= Description of the task =
Would you please copy every line from the records that contains the word "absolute"?
*** Block opens ***
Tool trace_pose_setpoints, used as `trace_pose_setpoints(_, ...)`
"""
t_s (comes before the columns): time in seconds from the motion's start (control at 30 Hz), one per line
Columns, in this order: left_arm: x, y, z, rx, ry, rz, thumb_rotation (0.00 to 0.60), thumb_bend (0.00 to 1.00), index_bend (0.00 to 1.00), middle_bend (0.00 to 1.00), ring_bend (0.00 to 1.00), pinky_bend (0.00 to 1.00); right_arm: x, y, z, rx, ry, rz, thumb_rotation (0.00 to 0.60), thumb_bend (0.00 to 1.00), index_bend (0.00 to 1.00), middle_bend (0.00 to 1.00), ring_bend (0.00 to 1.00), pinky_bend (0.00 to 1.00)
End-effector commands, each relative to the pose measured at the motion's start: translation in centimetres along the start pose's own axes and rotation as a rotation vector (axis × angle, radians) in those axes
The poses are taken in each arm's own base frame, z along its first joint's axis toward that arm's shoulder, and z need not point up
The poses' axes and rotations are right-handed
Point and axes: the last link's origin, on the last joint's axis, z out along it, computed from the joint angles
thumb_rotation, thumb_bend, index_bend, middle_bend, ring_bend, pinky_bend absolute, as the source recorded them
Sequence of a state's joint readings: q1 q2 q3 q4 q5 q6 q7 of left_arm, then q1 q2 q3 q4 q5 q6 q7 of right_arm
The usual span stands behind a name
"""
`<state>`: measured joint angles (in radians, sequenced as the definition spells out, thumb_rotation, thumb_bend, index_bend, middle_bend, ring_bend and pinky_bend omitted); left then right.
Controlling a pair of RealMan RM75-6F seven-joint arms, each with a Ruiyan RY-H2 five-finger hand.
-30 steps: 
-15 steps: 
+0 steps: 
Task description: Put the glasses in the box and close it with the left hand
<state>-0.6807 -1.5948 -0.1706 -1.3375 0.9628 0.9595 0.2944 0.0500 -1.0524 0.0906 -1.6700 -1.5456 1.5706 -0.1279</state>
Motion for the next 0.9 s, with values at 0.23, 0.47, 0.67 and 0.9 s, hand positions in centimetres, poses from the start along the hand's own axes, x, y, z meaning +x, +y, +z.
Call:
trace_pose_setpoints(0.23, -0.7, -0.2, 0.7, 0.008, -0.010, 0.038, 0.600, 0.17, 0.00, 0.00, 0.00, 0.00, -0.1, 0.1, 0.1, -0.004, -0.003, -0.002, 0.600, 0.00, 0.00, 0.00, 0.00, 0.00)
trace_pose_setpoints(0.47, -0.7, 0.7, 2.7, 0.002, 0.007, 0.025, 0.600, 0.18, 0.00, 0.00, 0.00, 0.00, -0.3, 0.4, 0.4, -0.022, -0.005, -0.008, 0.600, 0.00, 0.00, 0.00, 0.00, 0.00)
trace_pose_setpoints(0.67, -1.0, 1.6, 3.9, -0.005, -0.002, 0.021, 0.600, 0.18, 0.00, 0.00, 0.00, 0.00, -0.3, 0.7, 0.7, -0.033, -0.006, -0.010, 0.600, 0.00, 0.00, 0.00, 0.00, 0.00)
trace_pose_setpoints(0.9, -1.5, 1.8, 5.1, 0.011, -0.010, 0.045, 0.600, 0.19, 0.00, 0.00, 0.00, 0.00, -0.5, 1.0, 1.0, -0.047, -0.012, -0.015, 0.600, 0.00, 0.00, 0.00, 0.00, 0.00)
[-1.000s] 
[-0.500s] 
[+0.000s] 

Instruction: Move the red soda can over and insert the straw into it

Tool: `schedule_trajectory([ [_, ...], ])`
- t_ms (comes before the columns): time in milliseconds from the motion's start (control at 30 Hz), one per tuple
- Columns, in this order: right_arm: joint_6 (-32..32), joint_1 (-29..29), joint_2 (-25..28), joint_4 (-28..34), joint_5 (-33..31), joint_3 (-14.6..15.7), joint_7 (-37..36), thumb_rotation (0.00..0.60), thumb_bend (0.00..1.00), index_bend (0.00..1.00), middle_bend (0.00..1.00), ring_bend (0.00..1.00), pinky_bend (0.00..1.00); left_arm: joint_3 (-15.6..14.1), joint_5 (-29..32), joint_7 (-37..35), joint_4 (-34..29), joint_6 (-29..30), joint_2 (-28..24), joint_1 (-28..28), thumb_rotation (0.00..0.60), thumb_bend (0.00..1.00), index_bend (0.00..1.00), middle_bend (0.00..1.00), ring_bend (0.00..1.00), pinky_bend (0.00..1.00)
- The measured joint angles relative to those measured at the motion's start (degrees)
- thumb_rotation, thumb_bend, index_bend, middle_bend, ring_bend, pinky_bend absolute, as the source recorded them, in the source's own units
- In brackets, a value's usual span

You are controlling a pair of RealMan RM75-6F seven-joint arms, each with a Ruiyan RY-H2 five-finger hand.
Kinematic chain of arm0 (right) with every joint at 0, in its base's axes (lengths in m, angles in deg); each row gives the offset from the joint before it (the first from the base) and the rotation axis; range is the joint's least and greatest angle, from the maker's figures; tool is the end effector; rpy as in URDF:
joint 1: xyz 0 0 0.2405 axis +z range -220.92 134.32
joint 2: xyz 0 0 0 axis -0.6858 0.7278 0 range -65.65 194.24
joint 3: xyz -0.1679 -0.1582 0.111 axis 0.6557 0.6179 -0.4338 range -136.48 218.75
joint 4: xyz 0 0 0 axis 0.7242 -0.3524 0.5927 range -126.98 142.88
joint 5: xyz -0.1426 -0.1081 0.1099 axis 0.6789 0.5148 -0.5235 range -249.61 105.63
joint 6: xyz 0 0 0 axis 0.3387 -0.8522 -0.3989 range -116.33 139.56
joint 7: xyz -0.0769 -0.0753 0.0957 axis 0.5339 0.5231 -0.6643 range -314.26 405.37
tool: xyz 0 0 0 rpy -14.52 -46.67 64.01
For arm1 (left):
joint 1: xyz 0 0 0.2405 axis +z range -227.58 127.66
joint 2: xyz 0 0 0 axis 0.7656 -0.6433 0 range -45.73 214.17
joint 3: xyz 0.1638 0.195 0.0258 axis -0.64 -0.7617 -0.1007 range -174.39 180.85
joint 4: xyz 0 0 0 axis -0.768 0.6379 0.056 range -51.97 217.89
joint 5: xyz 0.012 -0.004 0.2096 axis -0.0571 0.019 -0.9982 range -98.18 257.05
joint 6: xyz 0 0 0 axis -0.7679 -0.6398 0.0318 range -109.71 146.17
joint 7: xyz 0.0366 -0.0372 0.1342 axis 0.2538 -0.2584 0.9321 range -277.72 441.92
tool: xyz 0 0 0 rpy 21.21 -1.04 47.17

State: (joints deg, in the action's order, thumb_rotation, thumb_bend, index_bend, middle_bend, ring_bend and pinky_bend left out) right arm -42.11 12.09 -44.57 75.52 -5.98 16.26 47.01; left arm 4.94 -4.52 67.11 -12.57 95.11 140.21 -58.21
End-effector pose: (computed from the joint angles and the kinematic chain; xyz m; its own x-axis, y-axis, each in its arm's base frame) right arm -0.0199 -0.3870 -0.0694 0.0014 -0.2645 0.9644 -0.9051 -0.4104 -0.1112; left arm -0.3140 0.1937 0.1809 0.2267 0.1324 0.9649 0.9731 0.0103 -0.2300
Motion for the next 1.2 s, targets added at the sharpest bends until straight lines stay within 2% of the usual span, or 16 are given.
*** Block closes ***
= Finished exercise =
thumb_rotation, thumb_bend, index_bend, middle_bend, ring_bend, pinky_bend absolute, as the source recorded them
- thumb_rotation, thumb_bend, index_bend, middle_bend, ring_bend, pinky_bend absolute, as the source recorded them, in the source's own units

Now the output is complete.